▸ **Given information**

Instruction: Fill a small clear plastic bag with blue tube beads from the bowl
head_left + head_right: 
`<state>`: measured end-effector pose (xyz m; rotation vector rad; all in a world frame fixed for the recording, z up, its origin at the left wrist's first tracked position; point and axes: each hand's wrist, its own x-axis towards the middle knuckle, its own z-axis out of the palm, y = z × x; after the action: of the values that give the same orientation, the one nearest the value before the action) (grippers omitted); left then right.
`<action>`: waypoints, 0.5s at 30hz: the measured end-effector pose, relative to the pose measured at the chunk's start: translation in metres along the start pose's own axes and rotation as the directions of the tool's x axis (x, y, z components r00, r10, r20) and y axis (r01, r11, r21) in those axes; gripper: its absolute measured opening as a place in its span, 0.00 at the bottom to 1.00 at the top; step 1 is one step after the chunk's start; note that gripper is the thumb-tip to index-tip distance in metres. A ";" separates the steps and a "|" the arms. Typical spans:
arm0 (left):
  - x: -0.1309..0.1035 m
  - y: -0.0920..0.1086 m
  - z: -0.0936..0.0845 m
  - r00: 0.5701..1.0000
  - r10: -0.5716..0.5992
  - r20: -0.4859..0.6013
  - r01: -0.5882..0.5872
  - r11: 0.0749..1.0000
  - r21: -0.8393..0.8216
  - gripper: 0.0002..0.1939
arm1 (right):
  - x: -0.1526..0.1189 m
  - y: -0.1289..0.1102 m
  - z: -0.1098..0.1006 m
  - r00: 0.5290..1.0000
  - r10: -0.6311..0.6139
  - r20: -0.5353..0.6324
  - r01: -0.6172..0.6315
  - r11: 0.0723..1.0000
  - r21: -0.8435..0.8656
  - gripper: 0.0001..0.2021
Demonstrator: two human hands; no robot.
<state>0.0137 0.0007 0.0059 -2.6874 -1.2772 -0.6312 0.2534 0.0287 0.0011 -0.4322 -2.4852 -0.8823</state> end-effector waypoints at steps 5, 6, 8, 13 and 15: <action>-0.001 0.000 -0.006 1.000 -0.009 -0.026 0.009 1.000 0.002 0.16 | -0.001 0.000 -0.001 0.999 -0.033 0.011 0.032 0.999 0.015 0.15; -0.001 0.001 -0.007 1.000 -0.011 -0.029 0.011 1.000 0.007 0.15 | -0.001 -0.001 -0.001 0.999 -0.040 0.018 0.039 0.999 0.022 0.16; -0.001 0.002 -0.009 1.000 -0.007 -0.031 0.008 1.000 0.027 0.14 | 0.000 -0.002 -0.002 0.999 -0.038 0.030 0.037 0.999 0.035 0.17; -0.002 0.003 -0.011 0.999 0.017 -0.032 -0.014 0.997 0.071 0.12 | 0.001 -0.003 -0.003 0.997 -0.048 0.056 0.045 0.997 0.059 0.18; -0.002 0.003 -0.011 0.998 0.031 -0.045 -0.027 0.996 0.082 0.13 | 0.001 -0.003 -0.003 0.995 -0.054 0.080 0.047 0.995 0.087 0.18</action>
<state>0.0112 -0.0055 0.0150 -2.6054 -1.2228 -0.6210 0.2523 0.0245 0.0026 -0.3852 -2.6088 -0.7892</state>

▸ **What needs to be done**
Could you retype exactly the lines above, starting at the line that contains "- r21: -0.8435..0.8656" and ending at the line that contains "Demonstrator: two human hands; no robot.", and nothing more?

▸ **Solution to the problem**
  - r21: -0.8435..0.8656
  - gripper: 0.0001..0.2021
Demonstrator: two human hands; no robot.

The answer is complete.